Aber wir verfügen über Selbstheilungskräfte, die auch nach unfassbaren Geschehnissen aktiviert werden. Doch genauso wie ein Knochenbruch Zeit braucht, um zu heilen, benötigt auch die Seele ihre Zeit, damit ihre Wunden geschlossen werden können.

Wie bereits angesprochen, fürchten Betroffene nach einer Traumatisierung manchmal, sie könnten ver-rückt werden, weil sie an sich selbst merk-würdige Reaktionen feststellen (auf die in den nächsten Kapiteln genauer eingegangen wird). Es ist aber vielmehr so, dass nicht der Betroffene ver-rückt ist, sondern die Situation. Daher sind traumatische Reaktionen zunächst ganz normale, grundsätzlich gesunde Antworten auf eine anormale, die Seele verletzende Erfahrung. Die Reaktionen, die wir nach traumatischen Ereignissen an den Tag legen, sind zum Großteil Selbstheilungsversuche des Körpers und der Seele und sollten auch als solche von uns gewürdigt werden.

2.1 Welche Ereignisse können zu einer Traumatisierung führen?
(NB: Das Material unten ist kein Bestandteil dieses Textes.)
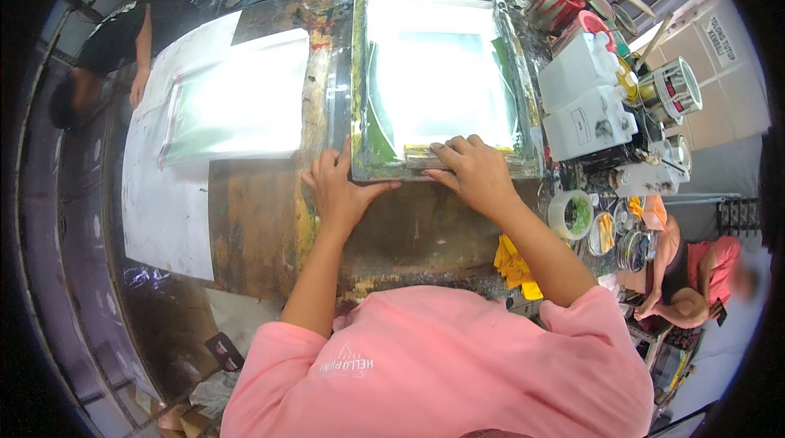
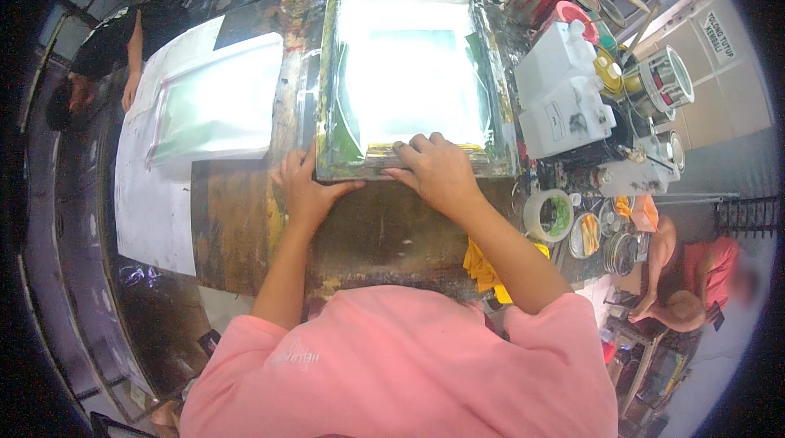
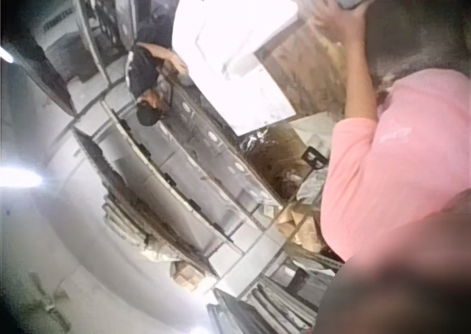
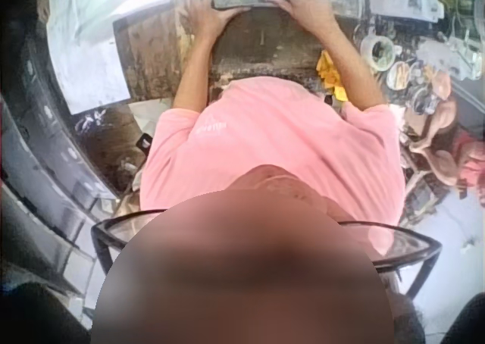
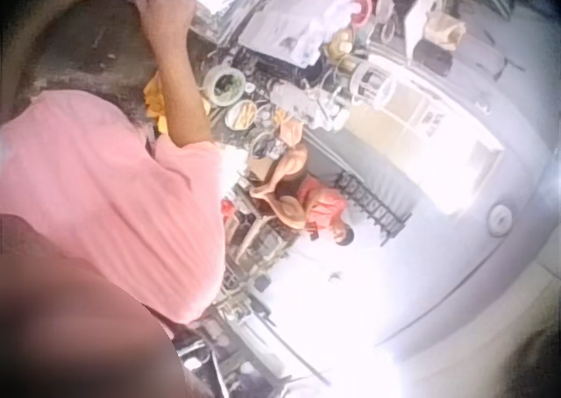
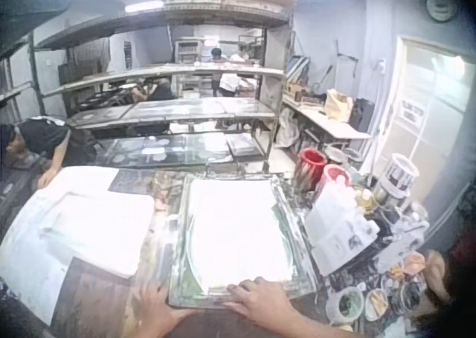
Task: The person repeatedly pulls a squeegee across a screen printing frame to transfer white ink onto a substrate. They periodically lift the frame to check the print and then resume the squeegee strokes. The process is continuous and repetitive throughout the clip.
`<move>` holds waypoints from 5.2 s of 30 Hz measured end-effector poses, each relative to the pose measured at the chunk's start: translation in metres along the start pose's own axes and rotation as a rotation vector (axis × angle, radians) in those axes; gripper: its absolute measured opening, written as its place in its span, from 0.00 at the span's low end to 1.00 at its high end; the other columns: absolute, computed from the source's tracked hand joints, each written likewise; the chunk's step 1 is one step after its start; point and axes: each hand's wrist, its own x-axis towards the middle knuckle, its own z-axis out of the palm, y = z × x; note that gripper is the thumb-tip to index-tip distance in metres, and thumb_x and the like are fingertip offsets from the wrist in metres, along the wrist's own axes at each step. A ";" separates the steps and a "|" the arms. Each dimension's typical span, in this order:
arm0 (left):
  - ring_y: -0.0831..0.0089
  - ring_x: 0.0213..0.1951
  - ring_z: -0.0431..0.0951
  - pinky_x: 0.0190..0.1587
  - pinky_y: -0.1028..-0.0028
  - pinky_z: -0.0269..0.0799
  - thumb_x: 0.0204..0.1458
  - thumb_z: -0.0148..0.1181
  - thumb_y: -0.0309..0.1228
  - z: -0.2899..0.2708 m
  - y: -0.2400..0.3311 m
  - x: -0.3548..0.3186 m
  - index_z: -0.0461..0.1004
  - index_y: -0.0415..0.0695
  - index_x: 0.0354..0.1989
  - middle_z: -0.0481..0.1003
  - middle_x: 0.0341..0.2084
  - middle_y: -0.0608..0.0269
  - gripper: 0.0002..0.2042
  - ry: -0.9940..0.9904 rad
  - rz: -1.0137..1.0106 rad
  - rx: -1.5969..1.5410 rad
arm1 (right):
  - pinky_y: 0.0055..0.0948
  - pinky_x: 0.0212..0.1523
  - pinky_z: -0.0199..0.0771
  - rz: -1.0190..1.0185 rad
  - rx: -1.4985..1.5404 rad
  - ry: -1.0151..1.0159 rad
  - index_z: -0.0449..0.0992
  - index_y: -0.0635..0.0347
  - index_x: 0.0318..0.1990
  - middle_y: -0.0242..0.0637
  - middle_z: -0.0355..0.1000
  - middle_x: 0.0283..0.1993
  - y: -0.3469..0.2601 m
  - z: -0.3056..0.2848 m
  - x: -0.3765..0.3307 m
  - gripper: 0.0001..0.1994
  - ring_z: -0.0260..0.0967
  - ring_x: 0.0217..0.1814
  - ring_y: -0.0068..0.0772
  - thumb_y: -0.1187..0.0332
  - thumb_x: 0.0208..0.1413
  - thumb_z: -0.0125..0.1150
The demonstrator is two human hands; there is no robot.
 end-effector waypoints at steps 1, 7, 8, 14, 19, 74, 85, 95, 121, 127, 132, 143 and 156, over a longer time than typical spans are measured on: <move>0.59 0.55 0.70 0.61 0.52 0.56 0.24 0.84 0.65 0.001 -0.002 0.000 0.78 0.49 0.66 0.72 0.46 0.61 0.55 -0.005 0.004 -0.021 | 0.44 0.44 0.79 -0.003 -0.017 0.005 0.84 0.53 0.53 0.39 0.79 0.46 0.006 0.006 0.008 0.20 0.77 0.47 0.46 0.51 0.61 0.69; 0.61 0.50 0.70 0.59 0.56 0.55 0.24 0.82 0.68 0.001 -0.006 0.000 0.74 0.47 0.71 0.72 0.42 0.61 0.60 0.029 0.067 -0.029 | 0.46 0.45 0.81 -0.019 -0.104 0.119 0.84 0.48 0.53 0.37 0.78 0.46 0.080 0.036 0.135 0.22 0.76 0.49 0.45 0.44 0.64 0.64; 0.61 0.50 0.70 0.58 0.57 0.55 0.24 0.82 0.67 0.000 -0.006 0.001 0.73 0.47 0.71 0.72 0.42 0.61 0.61 0.044 0.073 -0.037 | 0.47 0.44 0.82 -0.029 -0.169 0.111 0.85 0.47 0.51 0.36 0.79 0.45 0.092 0.034 0.159 0.21 0.78 0.49 0.46 0.43 0.63 0.64; 0.64 0.41 0.73 0.55 0.60 0.57 0.26 0.82 0.66 0.000 -0.007 0.002 0.69 0.41 0.74 0.75 0.34 0.63 0.63 0.086 0.127 -0.147 | 0.47 0.45 0.80 -0.089 -0.008 0.049 0.86 0.43 0.50 0.38 0.81 0.43 0.147 0.010 0.254 0.27 0.80 0.48 0.47 0.34 0.66 0.54; 0.60 0.45 0.71 0.55 0.60 0.62 0.30 0.85 0.58 0.001 -0.006 -0.001 0.68 0.41 0.74 0.79 0.38 0.61 0.59 0.083 0.115 -0.207 | 0.50 0.42 0.80 -0.081 -0.141 0.164 0.84 0.45 0.46 0.40 0.80 0.42 0.135 0.036 0.222 0.26 0.80 0.47 0.47 0.35 0.66 0.54; 0.51 0.71 0.70 0.75 0.48 0.55 0.58 0.66 0.37 -0.180 -0.246 0.106 0.70 0.48 0.73 0.69 0.70 0.39 0.32 0.390 -0.262 0.098 | 0.46 0.49 0.69 -0.057 -0.289 0.506 0.86 0.60 0.45 0.48 0.80 0.33 -0.015 -0.202 0.170 0.32 0.76 0.37 0.55 0.36 0.67 0.53; 0.52 0.82 0.47 0.73 0.22 0.23 0.73 0.41 0.50 -0.068 -0.124 0.058 0.59 0.48 0.79 0.56 0.80 0.56 0.31 0.075 0.143 0.579 | 0.50 0.55 0.70 -0.046 -0.320 0.541 0.86 0.62 0.49 0.55 0.82 0.42 -0.014 -0.195 0.169 0.35 0.80 0.47 0.57 0.34 0.66 0.52; 0.53 0.77 0.60 0.72 0.18 0.23 0.75 0.40 0.44 -0.068 -0.115 0.062 0.71 0.53 0.73 0.69 0.73 0.62 0.23 0.008 0.057 0.515 | 0.48 0.50 0.68 -0.014 -0.310 0.457 0.86 0.61 0.43 0.50 0.81 0.35 -0.016 -0.201 0.170 0.32 0.78 0.41 0.57 0.36 0.66 0.54; 0.40 0.80 0.50 0.76 0.28 0.22 0.43 0.52 0.85 0.052 0.096 0.049 0.64 0.42 0.76 0.55 0.78 0.37 0.62 -0.255 0.543 0.175 | 0.51 0.48 0.68 -0.098 -0.222 0.562 0.84 0.63 0.27 0.53 0.80 0.28 -0.015 -0.200 0.168 0.33 0.79 0.35 0.55 0.38 0.65 0.55; 0.41 0.80 0.49 0.74 0.24 0.18 0.43 0.48 0.86 0.078 0.129 0.048 0.62 0.42 0.78 0.54 0.79 0.39 0.64 -0.265 0.574 0.176 | 0.52 0.51 0.72 -0.069 -0.213 0.519 0.85 0.65 0.29 0.55 0.80 0.29 -0.012 -0.212 0.179 0.36 0.80 0.38 0.57 0.36 0.66 0.51; 0.42 0.79 0.52 0.73 0.23 0.18 0.42 0.48 0.86 0.082 0.136 0.041 0.64 0.44 0.77 0.56 0.78 0.41 0.63 -0.239 0.598 0.144 | 0.52 0.52 0.77 -0.080 -0.225 0.514 0.85 0.67 0.29 0.58 0.81 0.31 -0.007 -0.218 0.188 0.36 0.81 0.40 0.59 0.37 0.66 0.51; 0.42 0.76 0.60 0.74 0.24 0.22 0.43 0.51 0.84 0.086 0.134 0.037 0.74 0.42 0.69 0.64 0.73 0.41 0.59 -0.165 0.646 0.066 | 0.53 0.55 0.76 -0.023 -0.218 0.534 0.87 0.68 0.34 0.57 0.83 0.36 -0.002 -0.214 0.193 0.37 0.81 0.46 0.58 0.35 0.65 0.51; 0.68 0.51 0.84 0.54 0.69 0.80 0.44 0.86 0.41 -0.104 0.054 0.089 0.66 0.27 0.69 0.83 0.49 0.48 0.48 -0.178 -0.027 -1.089 | 0.50 0.49 0.72 -0.148 -0.301 0.481 0.85 0.57 0.44 0.45 0.81 0.39 -0.016 -0.127 0.105 0.26 0.78 0.44 0.55 0.40 0.66 0.60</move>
Viele Ereignisse können zu einer Traumatisierung führen und es gibt mehrere Möglichkeiten, wie Menschen eine Traumatisierung erfahren. Grundsätzlich können alle Ereignisse, die einen Menschen in seinem Denken und Fühlen geradezu überwältigen, zu einer Traumatisierung führen. Insbesondere Erlebnisse, die mit einer Lebensbedrohung einhergehen, sind als traumatisch zu bezeichnen. Es kann natürlich immer dann zu einer Traumatisierung kommen, wenn Menschen von dem Ereignis selbst betroffen sind. Wichtig ist es aber zu wissen, dass Traumata auch dann ausgelöst werden können, wenn Menschen Zeugen von belastenden Ereignissen werden, z. B. einem Autounfall oder einem Verbrechen.

Weiterhin können Traumata auch dadurch ausgelöst werden, dass wir von einem solchen Geschehnis erfahren, ohne unmittelbar Zeuge zu sein. Das kann vor allem dann der Fall sein, wenn es sich um nahestehende Personen handelt, z. B. Familienangehörige.